Go to the line with "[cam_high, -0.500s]" in the entries below and write out every line from there through the line with "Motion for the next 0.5", exactly and without pictures.
◆ ◆ ◆ ◆
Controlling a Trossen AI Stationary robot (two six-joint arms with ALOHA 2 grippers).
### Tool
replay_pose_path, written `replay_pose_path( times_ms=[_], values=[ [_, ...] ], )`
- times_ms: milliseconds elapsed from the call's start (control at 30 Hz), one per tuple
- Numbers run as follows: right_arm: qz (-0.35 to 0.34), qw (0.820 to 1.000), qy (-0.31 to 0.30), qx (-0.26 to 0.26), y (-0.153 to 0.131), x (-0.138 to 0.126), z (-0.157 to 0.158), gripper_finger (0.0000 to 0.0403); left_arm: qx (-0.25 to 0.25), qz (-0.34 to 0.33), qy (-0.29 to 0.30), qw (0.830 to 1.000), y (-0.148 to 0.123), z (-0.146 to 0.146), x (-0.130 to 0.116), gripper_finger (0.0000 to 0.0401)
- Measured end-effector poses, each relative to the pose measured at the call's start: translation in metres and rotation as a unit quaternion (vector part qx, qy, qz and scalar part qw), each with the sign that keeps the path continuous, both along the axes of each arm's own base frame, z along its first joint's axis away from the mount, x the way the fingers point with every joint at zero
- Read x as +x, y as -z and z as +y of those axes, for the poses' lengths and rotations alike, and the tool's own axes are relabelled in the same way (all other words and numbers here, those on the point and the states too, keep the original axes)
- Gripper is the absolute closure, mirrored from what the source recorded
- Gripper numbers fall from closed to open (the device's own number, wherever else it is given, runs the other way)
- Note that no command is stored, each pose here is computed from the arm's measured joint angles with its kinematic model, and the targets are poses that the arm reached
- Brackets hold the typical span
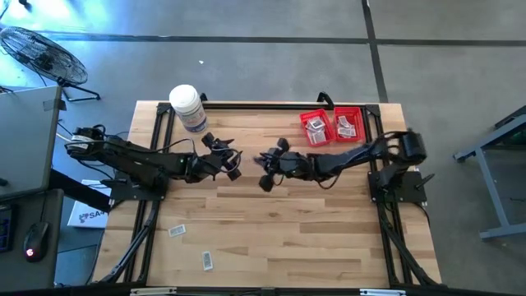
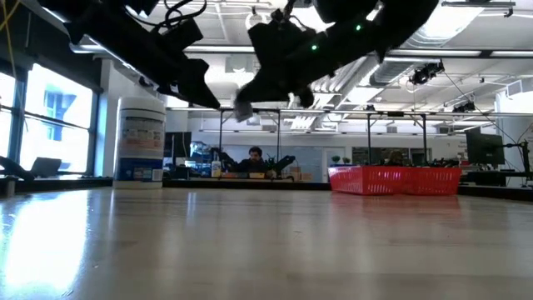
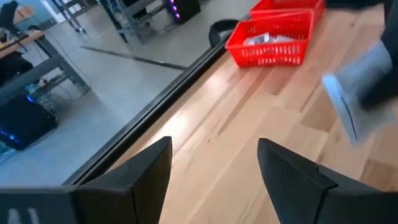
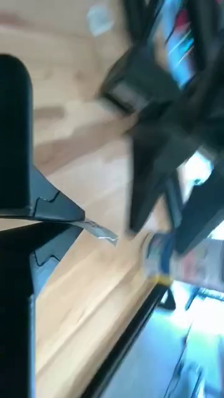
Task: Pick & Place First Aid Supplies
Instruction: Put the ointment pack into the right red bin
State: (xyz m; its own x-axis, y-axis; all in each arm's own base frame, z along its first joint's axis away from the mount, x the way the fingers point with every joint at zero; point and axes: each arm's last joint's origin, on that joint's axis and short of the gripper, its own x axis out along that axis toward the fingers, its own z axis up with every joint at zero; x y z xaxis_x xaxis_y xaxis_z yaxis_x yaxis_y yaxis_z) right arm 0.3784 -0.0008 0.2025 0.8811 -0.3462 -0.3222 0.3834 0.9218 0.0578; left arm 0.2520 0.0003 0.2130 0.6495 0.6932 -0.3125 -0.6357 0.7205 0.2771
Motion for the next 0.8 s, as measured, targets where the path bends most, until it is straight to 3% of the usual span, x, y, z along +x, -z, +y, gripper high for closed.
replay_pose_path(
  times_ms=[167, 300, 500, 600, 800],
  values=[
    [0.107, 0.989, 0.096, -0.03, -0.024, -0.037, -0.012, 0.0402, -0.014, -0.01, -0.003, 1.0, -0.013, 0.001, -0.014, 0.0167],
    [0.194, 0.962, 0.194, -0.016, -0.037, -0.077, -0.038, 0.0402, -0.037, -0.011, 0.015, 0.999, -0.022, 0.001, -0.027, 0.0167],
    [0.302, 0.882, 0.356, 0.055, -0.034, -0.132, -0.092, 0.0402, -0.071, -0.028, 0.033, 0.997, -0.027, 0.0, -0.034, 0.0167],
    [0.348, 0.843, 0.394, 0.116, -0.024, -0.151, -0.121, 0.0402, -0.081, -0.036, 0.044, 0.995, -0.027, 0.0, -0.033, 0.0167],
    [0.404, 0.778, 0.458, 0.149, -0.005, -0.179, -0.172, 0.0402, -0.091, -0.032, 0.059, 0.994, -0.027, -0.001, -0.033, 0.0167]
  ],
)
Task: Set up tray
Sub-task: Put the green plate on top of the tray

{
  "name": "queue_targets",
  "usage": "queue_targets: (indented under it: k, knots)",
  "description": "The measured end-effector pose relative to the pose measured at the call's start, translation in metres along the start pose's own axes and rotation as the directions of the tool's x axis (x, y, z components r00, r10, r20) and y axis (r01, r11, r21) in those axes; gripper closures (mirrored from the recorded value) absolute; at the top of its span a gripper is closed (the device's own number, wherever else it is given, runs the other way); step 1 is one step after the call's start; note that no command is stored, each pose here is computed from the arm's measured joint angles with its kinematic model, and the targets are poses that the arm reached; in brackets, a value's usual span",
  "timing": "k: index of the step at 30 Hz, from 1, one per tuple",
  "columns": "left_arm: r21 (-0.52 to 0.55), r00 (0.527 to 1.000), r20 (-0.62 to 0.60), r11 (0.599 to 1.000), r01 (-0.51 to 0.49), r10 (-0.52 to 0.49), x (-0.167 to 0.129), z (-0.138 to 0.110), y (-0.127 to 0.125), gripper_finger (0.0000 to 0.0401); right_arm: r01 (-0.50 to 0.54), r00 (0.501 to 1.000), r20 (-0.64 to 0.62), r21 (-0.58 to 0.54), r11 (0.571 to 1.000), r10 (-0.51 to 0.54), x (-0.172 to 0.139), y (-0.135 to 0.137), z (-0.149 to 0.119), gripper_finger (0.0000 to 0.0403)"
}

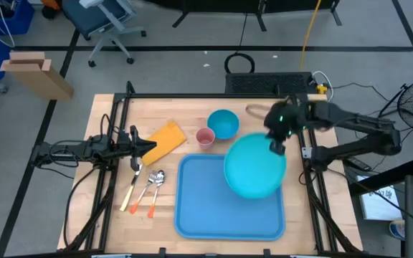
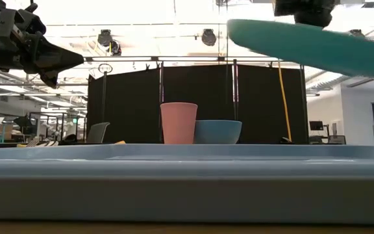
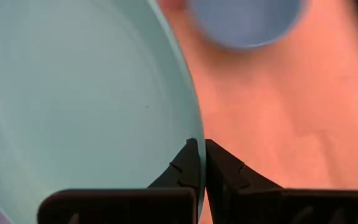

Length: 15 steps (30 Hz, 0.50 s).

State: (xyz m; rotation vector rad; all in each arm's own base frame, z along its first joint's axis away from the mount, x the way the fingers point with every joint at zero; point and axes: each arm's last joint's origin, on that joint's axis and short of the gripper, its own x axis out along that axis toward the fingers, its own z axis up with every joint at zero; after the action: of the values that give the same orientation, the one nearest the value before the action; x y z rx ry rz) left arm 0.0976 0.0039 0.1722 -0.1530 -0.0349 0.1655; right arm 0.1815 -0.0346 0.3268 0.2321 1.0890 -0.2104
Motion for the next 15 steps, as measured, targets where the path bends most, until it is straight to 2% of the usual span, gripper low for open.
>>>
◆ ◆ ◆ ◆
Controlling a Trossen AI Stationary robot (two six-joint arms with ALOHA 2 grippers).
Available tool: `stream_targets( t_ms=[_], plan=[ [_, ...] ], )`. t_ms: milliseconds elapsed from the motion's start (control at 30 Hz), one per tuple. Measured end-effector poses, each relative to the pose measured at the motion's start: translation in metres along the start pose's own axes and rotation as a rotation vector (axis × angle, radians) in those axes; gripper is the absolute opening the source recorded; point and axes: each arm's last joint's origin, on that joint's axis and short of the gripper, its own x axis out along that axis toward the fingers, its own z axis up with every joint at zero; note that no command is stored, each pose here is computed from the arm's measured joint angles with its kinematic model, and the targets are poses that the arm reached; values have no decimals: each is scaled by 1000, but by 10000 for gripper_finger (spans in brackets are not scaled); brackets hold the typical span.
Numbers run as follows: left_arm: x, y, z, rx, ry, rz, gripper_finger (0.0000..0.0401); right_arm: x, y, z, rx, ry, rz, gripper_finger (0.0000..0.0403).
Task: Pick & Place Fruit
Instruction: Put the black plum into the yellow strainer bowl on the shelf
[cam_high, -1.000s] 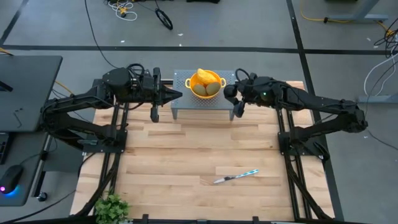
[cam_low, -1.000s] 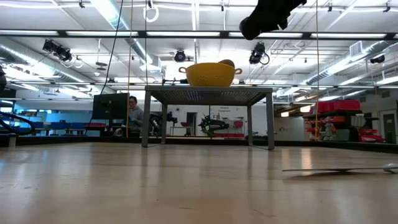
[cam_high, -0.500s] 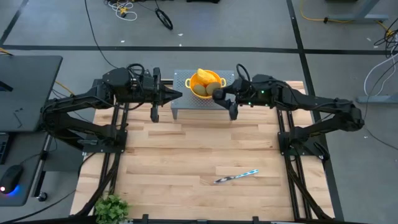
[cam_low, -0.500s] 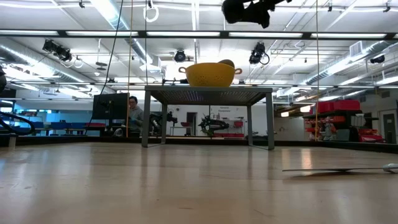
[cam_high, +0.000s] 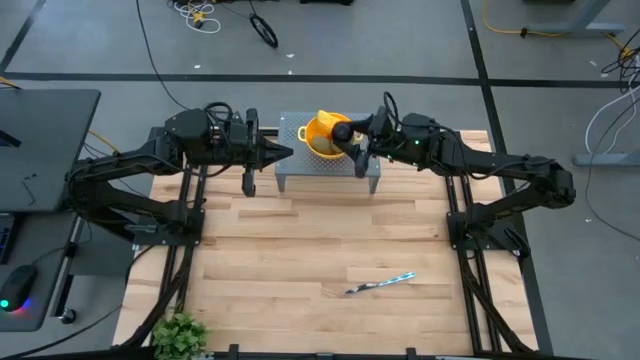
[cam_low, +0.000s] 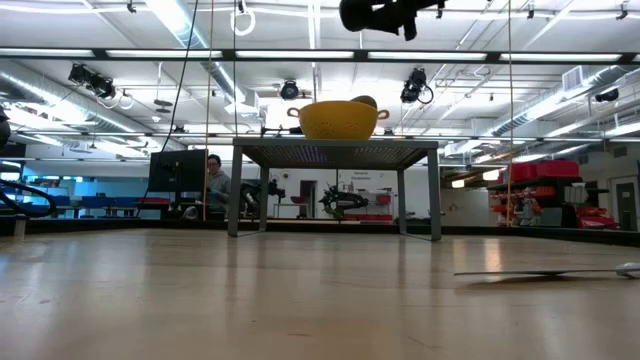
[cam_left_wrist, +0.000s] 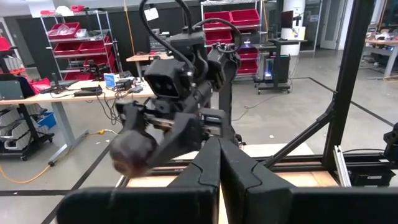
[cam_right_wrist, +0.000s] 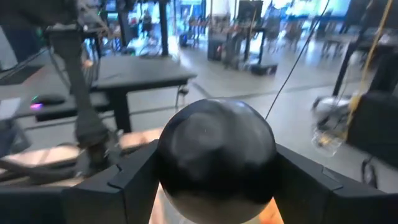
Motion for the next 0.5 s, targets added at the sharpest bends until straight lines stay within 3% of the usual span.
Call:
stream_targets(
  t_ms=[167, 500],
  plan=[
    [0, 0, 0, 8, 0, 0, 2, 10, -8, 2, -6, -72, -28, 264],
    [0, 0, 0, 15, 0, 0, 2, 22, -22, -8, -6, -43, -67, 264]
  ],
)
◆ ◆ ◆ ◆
### Finished task:
[cam_high, -0.500s] 
[cam_low, -0.500s] 
[cam_high, +0.000s] 
[cam_low, +0.000s] 
[cam_left_wrist, +0.000s] 
[cam_right_wrist, +0.000s] 
Motion for the next 0.5 s, targets added at the sharpest bends until straight lines stay within 3% of the usual span.

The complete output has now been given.